INSTRUCTIONS TO FOLLOW: Wherever a line in the data below holds "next", copy that line.

DATA SHOWN:
┄┄┄┄┄┄

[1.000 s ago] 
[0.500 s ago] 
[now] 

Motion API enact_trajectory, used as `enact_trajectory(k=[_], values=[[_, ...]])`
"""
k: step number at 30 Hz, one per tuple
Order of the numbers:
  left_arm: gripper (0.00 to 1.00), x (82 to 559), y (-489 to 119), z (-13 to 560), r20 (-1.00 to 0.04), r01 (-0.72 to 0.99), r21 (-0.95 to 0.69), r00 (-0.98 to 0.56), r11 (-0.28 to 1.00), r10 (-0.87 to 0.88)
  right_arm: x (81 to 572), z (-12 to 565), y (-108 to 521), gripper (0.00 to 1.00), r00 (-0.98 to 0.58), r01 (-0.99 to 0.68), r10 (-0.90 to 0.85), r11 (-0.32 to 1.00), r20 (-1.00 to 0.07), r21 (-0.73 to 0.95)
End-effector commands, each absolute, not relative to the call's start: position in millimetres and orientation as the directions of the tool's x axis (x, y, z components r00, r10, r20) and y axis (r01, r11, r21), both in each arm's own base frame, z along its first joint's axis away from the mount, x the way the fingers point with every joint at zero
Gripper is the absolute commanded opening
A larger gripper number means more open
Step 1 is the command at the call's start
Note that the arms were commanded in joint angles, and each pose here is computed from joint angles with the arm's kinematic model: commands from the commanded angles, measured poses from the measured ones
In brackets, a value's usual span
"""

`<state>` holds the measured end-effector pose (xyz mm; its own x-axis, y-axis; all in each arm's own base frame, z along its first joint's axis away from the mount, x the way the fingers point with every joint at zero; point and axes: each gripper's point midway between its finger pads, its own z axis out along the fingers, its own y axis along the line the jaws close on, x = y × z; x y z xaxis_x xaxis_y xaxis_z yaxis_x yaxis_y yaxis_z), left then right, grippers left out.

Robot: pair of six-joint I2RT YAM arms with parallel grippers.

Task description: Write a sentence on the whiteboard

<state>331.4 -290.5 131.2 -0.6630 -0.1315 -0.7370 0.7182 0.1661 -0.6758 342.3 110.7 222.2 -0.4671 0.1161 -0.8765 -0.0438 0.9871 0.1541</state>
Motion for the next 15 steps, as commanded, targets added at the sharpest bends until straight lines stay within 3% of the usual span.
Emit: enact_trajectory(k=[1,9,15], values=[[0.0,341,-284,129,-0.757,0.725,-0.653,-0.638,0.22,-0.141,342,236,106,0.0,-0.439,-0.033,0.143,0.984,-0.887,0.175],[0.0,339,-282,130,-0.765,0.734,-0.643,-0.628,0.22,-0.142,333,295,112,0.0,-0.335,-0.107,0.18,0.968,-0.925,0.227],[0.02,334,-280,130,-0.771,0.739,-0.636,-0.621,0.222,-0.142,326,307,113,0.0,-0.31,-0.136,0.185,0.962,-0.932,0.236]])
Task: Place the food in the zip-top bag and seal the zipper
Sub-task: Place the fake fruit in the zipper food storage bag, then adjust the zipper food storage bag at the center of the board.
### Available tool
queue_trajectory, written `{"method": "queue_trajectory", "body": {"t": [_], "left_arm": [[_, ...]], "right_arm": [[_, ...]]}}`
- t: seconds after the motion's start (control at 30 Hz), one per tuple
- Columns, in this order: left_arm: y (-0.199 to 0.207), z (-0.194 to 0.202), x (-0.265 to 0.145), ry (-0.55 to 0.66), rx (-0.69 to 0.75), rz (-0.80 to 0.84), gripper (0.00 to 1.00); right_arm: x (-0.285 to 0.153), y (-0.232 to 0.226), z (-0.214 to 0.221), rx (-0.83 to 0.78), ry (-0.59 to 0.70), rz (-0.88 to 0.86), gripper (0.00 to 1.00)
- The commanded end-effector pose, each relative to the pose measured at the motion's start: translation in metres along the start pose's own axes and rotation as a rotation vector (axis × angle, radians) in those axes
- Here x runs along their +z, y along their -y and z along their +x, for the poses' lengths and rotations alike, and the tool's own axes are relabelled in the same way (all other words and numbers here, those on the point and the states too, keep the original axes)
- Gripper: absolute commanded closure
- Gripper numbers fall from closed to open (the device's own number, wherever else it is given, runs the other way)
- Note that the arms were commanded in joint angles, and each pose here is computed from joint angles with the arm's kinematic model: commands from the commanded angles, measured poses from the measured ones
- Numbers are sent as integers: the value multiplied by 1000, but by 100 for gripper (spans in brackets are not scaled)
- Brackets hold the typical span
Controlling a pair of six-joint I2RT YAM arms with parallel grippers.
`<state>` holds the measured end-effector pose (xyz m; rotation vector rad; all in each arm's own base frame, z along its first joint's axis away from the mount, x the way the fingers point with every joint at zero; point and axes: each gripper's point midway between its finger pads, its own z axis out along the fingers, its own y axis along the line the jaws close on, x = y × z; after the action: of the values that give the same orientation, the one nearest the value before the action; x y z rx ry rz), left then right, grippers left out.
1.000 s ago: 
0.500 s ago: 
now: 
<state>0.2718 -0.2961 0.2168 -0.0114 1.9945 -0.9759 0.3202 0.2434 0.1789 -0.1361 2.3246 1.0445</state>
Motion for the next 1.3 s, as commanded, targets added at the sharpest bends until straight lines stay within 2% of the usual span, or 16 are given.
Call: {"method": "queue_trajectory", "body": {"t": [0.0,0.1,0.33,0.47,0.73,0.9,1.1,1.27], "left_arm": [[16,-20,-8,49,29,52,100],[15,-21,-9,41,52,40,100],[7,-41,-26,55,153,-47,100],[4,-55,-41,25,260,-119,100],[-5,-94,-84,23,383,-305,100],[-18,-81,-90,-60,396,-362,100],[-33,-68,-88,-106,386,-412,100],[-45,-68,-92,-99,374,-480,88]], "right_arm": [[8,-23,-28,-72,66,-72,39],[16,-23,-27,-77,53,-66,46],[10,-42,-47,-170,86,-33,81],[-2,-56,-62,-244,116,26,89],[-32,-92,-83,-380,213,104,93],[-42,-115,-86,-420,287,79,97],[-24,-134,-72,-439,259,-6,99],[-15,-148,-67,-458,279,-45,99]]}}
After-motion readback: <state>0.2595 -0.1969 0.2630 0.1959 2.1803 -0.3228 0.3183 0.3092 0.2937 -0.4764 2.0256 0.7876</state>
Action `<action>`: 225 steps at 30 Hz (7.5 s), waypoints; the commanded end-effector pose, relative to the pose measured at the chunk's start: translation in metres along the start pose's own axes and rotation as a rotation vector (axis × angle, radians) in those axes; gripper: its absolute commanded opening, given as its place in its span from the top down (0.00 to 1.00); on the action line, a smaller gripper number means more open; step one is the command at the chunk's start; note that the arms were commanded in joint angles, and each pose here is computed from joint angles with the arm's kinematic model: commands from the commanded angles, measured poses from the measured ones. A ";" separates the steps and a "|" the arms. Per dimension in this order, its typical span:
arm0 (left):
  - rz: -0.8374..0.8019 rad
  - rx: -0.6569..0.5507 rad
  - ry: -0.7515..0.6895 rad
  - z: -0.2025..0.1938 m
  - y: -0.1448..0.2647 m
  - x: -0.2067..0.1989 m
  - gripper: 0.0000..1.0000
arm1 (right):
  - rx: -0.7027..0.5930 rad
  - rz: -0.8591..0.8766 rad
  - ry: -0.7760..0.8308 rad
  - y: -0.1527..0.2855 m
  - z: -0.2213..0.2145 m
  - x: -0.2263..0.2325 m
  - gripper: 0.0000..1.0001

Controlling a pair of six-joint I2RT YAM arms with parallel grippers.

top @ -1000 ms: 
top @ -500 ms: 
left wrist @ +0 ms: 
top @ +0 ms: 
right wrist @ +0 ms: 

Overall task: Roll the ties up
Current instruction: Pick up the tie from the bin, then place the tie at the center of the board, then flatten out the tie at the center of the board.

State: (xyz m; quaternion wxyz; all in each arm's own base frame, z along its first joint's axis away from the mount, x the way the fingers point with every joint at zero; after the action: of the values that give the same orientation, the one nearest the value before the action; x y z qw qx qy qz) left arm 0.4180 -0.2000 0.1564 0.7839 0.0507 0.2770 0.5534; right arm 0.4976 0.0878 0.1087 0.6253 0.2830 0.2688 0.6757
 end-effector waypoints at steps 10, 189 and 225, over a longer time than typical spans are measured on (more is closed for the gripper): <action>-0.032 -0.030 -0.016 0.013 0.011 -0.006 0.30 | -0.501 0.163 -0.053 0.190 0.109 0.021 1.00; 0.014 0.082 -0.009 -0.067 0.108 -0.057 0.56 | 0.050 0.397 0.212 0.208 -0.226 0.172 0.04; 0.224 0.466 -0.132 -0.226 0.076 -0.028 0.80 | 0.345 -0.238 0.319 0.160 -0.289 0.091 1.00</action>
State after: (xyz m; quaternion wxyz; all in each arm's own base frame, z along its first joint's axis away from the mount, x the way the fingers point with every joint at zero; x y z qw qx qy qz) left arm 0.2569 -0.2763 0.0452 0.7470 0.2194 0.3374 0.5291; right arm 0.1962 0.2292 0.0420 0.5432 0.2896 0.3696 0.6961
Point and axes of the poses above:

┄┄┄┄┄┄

SOLUTION FOR THIS EXERCISE:
Motion for the next 15 steps, as commanded, targets added at the sharpest bends until straight lines stay within 3% of the usual span.
Motion for the next 1.3 s, as commanded, targets added at the sharpest bends until straight lines stay within 2% of the usual span, or 16 are given.

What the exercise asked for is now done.